In case you hadn't noticed, it's been quite a few weeks in tabloid-ville. Such a few weeks, in fact, that The New York Post has launched not one, but two online products that were, um, birthed from the Tiger Woods scandal. One is the Tiger Woods blog; the other, launched today, is the new Ashely Dupre advice column, penned by the prostitute who serviced "Client 9" a few years back, aka former New York Governor Eliot Spitzer. (If you're wondering what the connection is between the two, Dupre criticized the many women coming out of the, er, Woodswork several weeks ago for accepting money and gifts from Tiger and then trying to squeeze more money out of tabloids by blabbing. That diatribe seems to have led to the column.)

So what does this have to do with Aol's Seed?
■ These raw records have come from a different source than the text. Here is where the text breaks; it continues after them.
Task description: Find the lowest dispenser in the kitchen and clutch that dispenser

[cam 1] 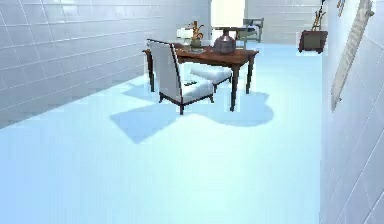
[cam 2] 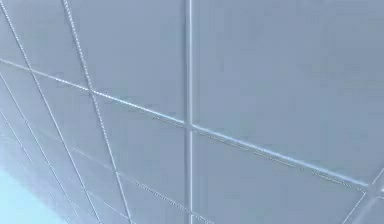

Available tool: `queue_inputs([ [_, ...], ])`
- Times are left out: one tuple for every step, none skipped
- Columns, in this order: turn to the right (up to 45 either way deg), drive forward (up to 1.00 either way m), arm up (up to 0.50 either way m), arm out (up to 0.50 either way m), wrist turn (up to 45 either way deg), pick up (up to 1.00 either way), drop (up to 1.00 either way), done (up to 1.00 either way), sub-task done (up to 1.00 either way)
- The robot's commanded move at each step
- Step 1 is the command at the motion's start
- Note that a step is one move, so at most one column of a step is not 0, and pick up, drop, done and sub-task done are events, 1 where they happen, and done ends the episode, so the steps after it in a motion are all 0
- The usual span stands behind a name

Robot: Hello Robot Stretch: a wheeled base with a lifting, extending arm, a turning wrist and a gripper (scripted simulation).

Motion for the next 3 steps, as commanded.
queue_inputs([
  [-45.0,0.00,0.00,0.00,0.0,0.00,0.00,0.00,0.00],
  [-9.0,0.00,0.00,0.00,0.0,0.00,0.00,0.00,0.00],
  [0.0,0.35,0.00,0.00,0.0,0.00,0.00,0.00,0.00],
])
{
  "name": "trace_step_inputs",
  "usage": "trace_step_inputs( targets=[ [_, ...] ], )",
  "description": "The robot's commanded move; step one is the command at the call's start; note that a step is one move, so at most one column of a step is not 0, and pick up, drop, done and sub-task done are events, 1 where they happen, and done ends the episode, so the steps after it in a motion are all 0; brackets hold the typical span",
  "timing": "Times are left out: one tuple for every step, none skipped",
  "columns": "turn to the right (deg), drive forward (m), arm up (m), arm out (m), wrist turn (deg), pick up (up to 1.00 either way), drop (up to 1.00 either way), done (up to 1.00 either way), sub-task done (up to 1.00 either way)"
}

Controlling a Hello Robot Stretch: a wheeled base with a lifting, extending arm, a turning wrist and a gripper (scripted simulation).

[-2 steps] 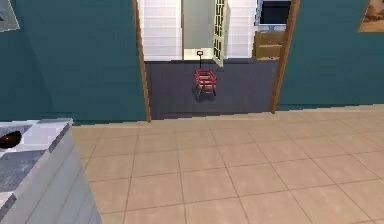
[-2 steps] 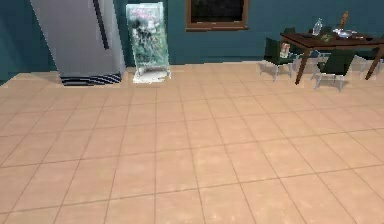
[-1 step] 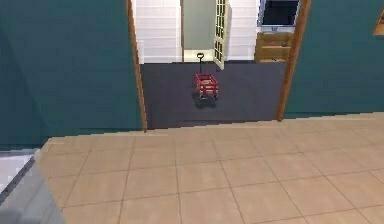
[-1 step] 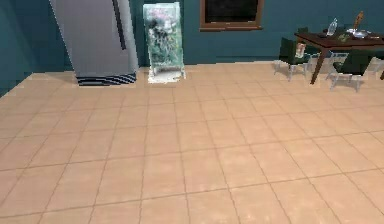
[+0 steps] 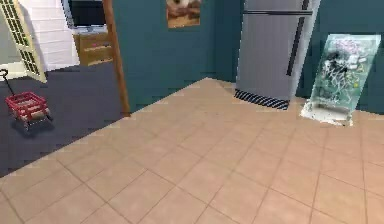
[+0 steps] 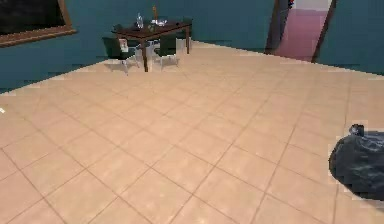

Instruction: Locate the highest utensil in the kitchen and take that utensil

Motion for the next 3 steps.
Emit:
trace_step_inputs(
  targets=[
    [45.0, 0.0, 0.0, 0.0, 0.0, 0.0, 0.0, 0.0, 0.0],
    [45.0, 0.0, 0.0, 0.0, 0.0, 0.0, 0.0, 0.0, 0.0],
    [18.0, 0.0, 0.0, 0.0, 0.0, 0.0, 0.0, 0.0, 0.0]
  ],
)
As has been previously reported, Seed promises to use the power of algorithms to determine what content the people want. But there's a massive difference between what people want to read and what advertisers want to associate themselves with. If this weren't the case, Accenture and Gillette would still be 100 percent behind Tiger because content about him is currently popular. No such thing as bad publicity, right? Wrong!
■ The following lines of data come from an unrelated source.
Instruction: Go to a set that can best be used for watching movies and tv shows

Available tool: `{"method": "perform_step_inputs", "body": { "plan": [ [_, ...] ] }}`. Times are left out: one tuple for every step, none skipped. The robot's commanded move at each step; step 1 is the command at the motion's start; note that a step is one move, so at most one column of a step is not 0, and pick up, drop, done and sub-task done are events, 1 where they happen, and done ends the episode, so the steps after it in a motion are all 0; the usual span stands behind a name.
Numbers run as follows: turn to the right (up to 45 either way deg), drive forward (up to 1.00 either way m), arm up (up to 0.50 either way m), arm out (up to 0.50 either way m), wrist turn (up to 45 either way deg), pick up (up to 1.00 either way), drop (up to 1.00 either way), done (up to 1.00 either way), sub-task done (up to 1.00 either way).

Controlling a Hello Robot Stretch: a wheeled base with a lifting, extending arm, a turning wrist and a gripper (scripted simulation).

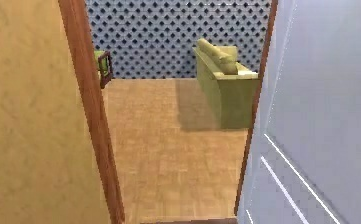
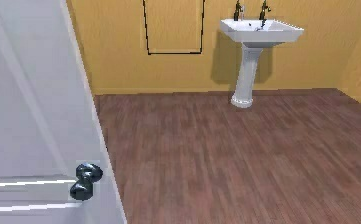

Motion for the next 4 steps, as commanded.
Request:
{"method": "perform_step_inputs", "body": {
  "plan": [
    [0.0, 0.05, 0.00, 0.00, 0.0, 0.00, 0.00, 0.00, 0.00],
    [3.0, 0.00, 0.00, 0.00, 0.0, 0.00, 0.00, 0.00, 0.00],
    [0.0, 1.00, 0.00, 0.00, 0.0, 0.00, 0.00, 0.00, 0.00],
    [0.0, 0.20, 0.00, 0.00, 0.0, 0.00, 0.00, 0.00, 0.00]
  ]
}}
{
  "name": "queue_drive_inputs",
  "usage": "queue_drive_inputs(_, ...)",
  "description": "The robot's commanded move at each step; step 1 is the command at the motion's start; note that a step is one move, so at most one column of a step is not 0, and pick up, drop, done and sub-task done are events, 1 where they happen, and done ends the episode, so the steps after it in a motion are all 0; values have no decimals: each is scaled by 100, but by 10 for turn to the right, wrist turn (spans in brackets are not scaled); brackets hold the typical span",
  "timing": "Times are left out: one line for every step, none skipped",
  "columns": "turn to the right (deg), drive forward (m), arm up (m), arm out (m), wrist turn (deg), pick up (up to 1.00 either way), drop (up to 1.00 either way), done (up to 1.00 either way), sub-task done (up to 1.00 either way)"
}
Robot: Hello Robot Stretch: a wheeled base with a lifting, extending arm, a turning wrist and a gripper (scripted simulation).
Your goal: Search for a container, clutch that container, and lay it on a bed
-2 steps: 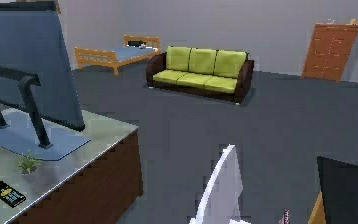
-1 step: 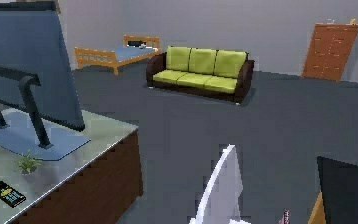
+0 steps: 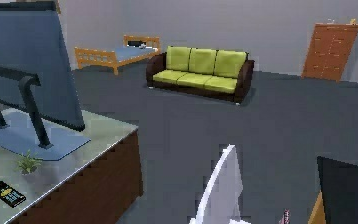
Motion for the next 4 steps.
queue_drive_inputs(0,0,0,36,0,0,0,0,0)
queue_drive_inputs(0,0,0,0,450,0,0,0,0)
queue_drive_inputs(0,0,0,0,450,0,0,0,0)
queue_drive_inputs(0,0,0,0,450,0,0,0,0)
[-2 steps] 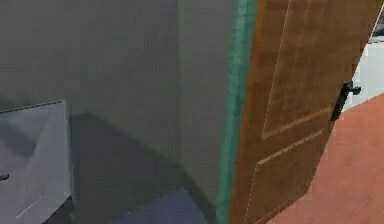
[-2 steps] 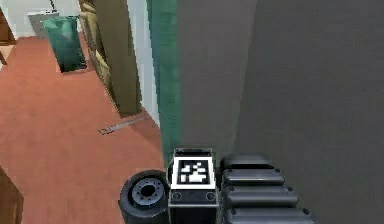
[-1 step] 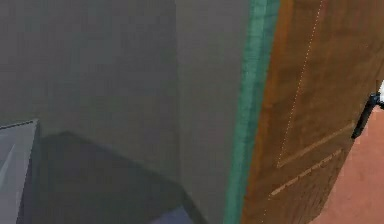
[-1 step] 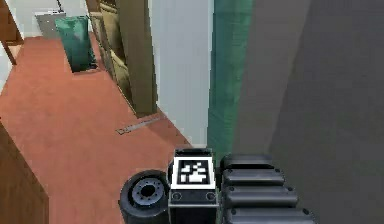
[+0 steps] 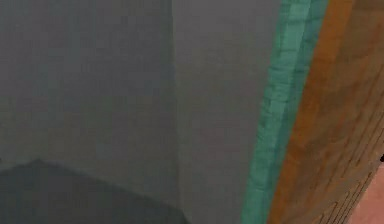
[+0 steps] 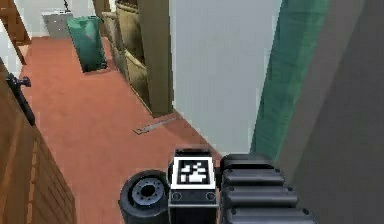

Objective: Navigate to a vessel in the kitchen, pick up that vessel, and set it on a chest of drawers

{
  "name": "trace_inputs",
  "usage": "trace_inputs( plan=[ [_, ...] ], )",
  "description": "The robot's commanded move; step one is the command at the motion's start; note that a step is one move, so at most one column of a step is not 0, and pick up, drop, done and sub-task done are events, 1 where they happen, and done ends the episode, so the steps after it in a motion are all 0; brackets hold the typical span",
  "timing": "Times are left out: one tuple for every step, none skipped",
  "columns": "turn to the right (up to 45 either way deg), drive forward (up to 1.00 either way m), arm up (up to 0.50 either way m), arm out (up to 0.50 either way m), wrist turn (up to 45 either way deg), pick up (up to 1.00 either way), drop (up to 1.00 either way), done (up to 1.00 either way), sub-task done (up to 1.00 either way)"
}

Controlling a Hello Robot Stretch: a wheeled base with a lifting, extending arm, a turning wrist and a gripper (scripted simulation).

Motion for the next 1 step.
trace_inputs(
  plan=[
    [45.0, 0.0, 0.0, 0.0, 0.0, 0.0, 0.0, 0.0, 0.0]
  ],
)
In the print world, pruriently popular content is often anything but a liability. If whatever is between the pages, and on the cover, sends copies flying off the newsstands, money is made.
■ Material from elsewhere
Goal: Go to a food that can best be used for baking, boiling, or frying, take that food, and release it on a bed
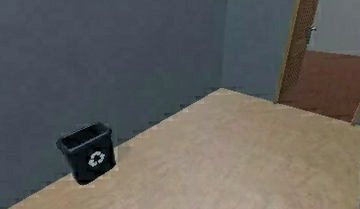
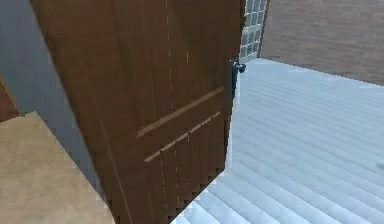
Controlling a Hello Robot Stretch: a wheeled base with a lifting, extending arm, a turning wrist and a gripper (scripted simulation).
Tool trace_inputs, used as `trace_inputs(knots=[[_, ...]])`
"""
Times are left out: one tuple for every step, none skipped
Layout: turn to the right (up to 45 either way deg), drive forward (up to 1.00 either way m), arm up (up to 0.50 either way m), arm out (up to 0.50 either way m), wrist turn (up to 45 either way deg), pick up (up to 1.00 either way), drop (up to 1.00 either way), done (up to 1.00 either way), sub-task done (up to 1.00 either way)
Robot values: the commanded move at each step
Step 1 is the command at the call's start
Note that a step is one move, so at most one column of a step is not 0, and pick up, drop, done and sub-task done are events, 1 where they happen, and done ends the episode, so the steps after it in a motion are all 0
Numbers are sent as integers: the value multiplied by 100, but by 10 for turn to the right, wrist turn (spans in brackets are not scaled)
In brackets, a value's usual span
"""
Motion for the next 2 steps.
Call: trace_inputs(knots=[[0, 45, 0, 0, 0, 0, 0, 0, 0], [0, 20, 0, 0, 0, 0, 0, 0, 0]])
The ad running adjacent to the Tiger Blog is for Verizon Wireless, a respectable advertiser to be sure, but the list of advertisers who want to be associated with that content is inherently shorter, no matter how much traffic the blog gets. I was going to do a compare-and-contrast of who is advertising where in the Post to make my point, but realized there's too much I don't know -- such as what advertisers turned the "opportunity" down, and whether the rate is any different because of the content, which today even includes a headline titled:"14th woman to be linked to Tiger identified: report." Great.

This post is not to say that Seed will be all about scandal. There's bound to be tons of news-you-can-use features and human interest stories that don't involve secret girlfriends. But there's something to be said for algorithms not ruling the world.